A casi seis meses de su instalación, el Gobierno pareciera exhibir un caso de disonancia cognitiva en materia económica. En psicología se habla de disonancia cognitiva cuando hay un conflicto entre dos o más ideas que tiene una persona, o entre sus ideas y su conducta, algo así como querer manejar un auto pisando el acelerador y el freno al mismo tiempo, cuestión que obviamente termina mal. En la conducción económica tampoco resulta cuando se empujan dos agendas contradictorias.
En el discurso se ha mencionado por parte de las autoridades económicas la necesidad de aumentar la competitividad y productividad de nuestra economía y recuperar la capacidad de crecimiento. En concreto, no solo no se ha presentado nada en esa línea —nada por el lado del acelerador—, sino que, en la práctica, se observan acciones concretas que colisionan y son un verdadero freno a esas intenciones.
La necesidad de recuperar nuestra capacidad de crecimiento concita amplio consenso, al menos en lo discursivo. No es de extrañar, ya que las estimaciones de crecimiento de mediano plazo están muy por debajo de lo histórico. Hoy se proyecta algo por debajo de un 3%, muy por debajo al 5% estimado en el pasado. El consenso de fortalecer nuevamente nuestra economía, sin duda que radica en el hecho que los avances sociales de los últimos 30 años han estado determinados por el desarrollo de ella. Pero mientras en el discurso está presente la necesidad de empujar una agenda para recuperar el desarrollo, en los hechos nuestras autoridades económicas han priorizado una agenda de reformas que podría dificultar aún más la tan ansiada recuperación.

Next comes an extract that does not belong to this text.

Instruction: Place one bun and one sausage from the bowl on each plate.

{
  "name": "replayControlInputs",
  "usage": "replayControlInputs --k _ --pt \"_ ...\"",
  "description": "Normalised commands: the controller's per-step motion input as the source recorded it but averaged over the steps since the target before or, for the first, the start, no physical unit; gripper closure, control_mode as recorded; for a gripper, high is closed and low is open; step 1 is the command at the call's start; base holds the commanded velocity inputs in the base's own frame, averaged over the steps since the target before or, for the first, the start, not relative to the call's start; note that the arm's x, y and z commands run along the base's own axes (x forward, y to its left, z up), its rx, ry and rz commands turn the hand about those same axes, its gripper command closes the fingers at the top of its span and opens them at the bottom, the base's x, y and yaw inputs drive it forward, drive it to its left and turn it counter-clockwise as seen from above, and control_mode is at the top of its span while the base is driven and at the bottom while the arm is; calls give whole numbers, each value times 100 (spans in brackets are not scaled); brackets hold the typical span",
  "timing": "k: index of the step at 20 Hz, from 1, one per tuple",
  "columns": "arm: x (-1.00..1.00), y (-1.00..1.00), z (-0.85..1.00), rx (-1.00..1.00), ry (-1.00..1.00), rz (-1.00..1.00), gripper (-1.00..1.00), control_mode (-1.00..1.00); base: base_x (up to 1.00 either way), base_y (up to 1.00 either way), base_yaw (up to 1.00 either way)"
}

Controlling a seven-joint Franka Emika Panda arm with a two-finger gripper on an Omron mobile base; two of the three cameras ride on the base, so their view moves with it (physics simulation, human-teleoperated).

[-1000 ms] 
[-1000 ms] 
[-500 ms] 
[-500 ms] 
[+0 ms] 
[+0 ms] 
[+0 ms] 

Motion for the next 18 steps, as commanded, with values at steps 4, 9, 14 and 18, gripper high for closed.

Cuando las intenciones de un gobierno chocan con las medidas que este mismo propone, las consecuencias son previsibles. En el plano de las intenciones, comparto con el Gobierno la necesidad de contar con mejores salarios, de avanzar hacia una jornada laboral que permita también desarrollar otras actividades más allá del trabajo, de recuperar la senda de la responsabilidad fiscal y de mejorar las pensiones. Pero las políticas que se anuncian en función de esos objetivos amenazan con frustrarlos, por compartidos que sean estos.
Ese es el problema que, en conjunto, representan los anuncios hechos en materia de salario mínimo, jornada laboral, aumento de impuestos y pensiones. Para dimensionar el eventual impacto de los aumentos del salario mínimo en el mercado laboral, se debe tener presente que de acuerdo con la Encuesta Suplementaria de Ingresos, el año pasado la mitad de los trabajadores tenía ingresos laborales inferiores a $480.000, y si solo consideramos el sector de empleo formal, casi el 30% de quienes cotizan en el sistema de pensiones lo hace por un salario inferior a los $500.000. Siendo esa la realidad, ¿se puede ignorar el efecto que tendría, en términos de actividad y formalidad en nuestra economía, pretender aumentarlo a $500.000?
Cuando se discute el límite de la jornada laboral semanal a 40 horas, se debe considerar que el número de horas efectivamente trabajadas es 37, con un límite máximo fijado por ley de 45. Una reducción forzada de la jornada laboral sin el consiguiente aumento de productividad probablemente tendrá efectos en los salarios y futuras contrataciones, salarios que durante los últimos nueve meses han venido cayendo en términos reales.
El proyecto tributario busca aumentar la recaudación fiscal en más de un 20%, con un fuerte sesgo hacia la tributación del capital, lo que debilita aún más los incentivos a invertir en el país. Cabe preguntarse por qué esta reforma no cuenta con un informe de productividad que evalúe efectivamente sus efectos en la economía.
En materia de pensiones, si bien aún no se conoce el detalle, todo apunta a que la propuesta del Gobierno, más que aumentar el ahorro forzoso para el pago de pensiones futuras, termine teniendo el efecto práctico de un nuevo impuesto al trabajo.
Si a esta nutrida agenda se suma la campaña impulsada desde el Gobierno para aprobar la propuesta constitucional, que a mi juicio erosiona las bases de desarrollo de nuestro país, refleja, por decir lo menos, un débil compromiso por parte de nuestras autoridades económicas con un futuro en que la prosperidad de las personas sea una prioridad, en el que volvamos a ser un país atractivo para invertir, con reglas del juego estables y certezas jurídicas. No es casualidad que ocho de los últimos 10 ministros de Hacienda hayan manifestado su rechazo a la propuesta constitucional.
Manejar un auto con el pie en el acelerador y otro en el freno no deja avanzar. Una agenda económica donde se habla de crecer, pero a la vez se construye un ambiente contrario a ello, tampoco nos permitirá hacerlo.